From the Portsmouth Times, September 20, 1862:
“On Sunday last (Sept. 14), Vanceburg, Ky, situated on the river, twenty miles below here, was reported in their possession, and numerous absurd reports were in circulation, and the timid grew restless. Pickets were stationed on the hills around the city at night. About 2 o’clock am, an alarm spread through the city and some indefinite danger was apprehended. The militia was put under arms and prepared for any emergency. They adjourned at 4 o’clock with orders to report at the Market House at 6 am. The morn witnessed the ‘marshaling of arms’ – armed men filled the streets. The Forest Rose was engaged to take down whatever force might be sent. The militia regimental officers, Col. Barton, Lt. Col. Reilley and Maj. Connolly, were in command.

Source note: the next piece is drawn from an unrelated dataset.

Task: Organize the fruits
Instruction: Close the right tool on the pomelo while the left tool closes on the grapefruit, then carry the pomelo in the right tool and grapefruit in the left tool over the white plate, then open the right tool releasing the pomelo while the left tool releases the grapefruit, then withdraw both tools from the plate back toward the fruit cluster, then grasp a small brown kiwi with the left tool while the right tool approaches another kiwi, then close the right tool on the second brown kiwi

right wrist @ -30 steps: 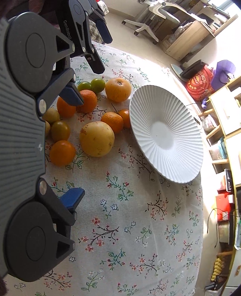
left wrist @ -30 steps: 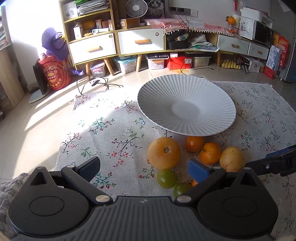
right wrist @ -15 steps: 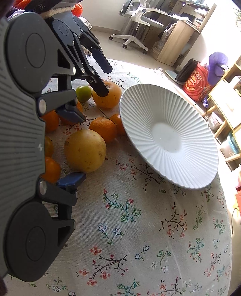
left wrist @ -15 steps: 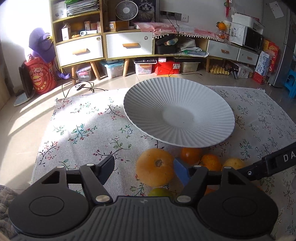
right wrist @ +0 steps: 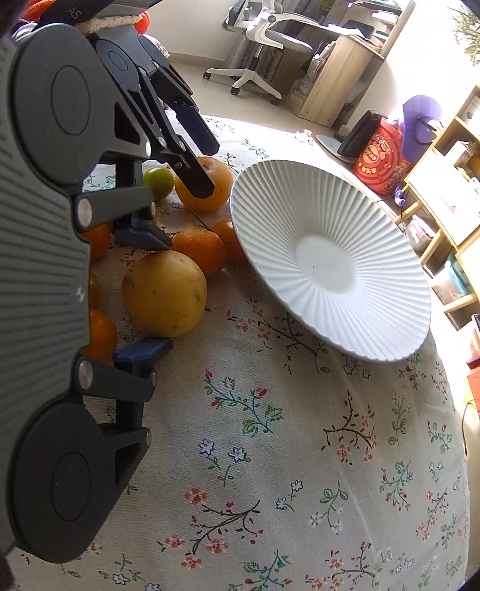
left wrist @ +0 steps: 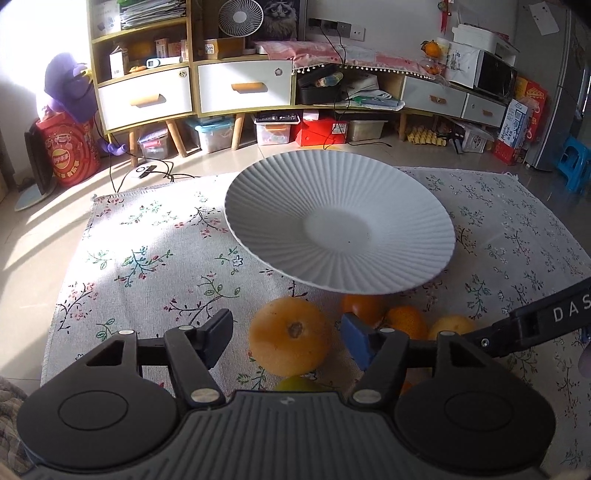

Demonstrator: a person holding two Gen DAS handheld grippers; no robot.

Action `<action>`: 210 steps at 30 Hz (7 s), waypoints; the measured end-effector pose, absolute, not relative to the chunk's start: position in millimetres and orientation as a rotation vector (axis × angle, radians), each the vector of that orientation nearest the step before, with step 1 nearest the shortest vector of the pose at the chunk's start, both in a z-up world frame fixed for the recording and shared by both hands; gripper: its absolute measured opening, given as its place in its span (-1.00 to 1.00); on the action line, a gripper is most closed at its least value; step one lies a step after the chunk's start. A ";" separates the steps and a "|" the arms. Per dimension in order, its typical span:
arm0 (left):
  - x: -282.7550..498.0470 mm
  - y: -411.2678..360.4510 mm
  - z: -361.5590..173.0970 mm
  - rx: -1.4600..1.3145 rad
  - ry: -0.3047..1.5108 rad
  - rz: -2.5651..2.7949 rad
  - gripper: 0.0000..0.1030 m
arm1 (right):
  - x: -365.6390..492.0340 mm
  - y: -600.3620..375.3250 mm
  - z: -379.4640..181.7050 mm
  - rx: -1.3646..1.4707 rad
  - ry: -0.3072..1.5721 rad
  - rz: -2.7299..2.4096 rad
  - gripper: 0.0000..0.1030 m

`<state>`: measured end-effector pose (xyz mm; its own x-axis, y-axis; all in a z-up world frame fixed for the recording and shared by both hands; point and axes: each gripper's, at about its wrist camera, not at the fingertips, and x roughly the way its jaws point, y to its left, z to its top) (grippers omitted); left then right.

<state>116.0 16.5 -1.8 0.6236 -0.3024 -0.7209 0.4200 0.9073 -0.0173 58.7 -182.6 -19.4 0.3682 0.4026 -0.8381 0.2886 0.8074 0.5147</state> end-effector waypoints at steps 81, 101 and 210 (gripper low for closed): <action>162.3 -20.2 14.0 0.135 0.679 -0.487 0.23 | 142.0 -203.5 12.5 0.545 1.017 0.034 0.21; 88.3 5.8 31.9 0.173 0.759 -0.418 0.78 | 50.4 -198.7 38.3 0.314 0.965 -0.016 0.81; 5.2 26.2 -2.9 0.135 0.881 -0.576 -0.81 | -28.3 -136.8 4.2 0.069 0.971 0.336 -0.53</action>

“Four of our city companies – the German Rifles, Portsmouth Rifles, Fourth Ward Rifles and the Artillery Company – were ordered on board. These together with Captain Churchill’s company – and squads of men from the country, crowed the boat. A large crowd had collected at the wharf at 8 o’clock when the steamer left. At Buena Vista we were reinforced by three companies under the command of Captains Frizell, Elliott and Cadon. Sheet iron crackers were furnished with hungry soldiers, who devoured them with the avidity of veterans.
“It was nearly mid-day when the boat approached the scene of the expected contest. All seemed anxious to engage with ‘red band in the foray’. As we rounded to in front of the village a hostile flag was waved from a dwelling, but no enemy was in sight. They had fled. Upon landing, our boys double-quicked it up the bank and formed in line. Pickets were thrown out, guards stationed and the ‘burg was ‘firmly held.’ A small cavalry force of rebels, we were informed, had been there on Sunday, but had taken their departure the evening previous. The citizens seemed surprised at the large force displayed. They treated us politely and some received us cordially. A squad of Dr. Frizell’s men provided themselves with such beasts as the place contained, mounted on their warlike steeds, champing for the din and strife, made an advance on Clarksburg, the county seat of Lewis county. Not having the necessary documents, they were halted a couple of miles out, by the guard, and brought back. They moved once more upon the place, took it by surprise, and also several prisoners, who were brought back as ‘spoils.” A squad had also succeeded in capturing a secesh (sic – secessionist) apron, which had been waved defiantly at us as we landed. The owner was decidedly spunky, and informed the captors that she could soon make another. Food was furnished as far as the citizens were able.
“At 5 o’clock the companies on picket duty were called in, and the troops marched on the boat preparatory to departure. Vanceburg was left amid cheers and wavings from the shore. Seven prisoners had been captured, and a more confident and outspoken feeling given to the Union men in that locality. There was no disorderly conduct upon the part of the soldiers, and no accidents occurred. Although no enemy was met and no victory achieved, the expedition was not without its benefits. The ‘militia’ reached home at 8 o’clock pm unscathed by steel or lead. So closed that eventful day. Two of the prisoners captured, on account of sickness in their families, were permitted to return home on parole. The others, by direction of the Governor, were sent to Camp Chase.”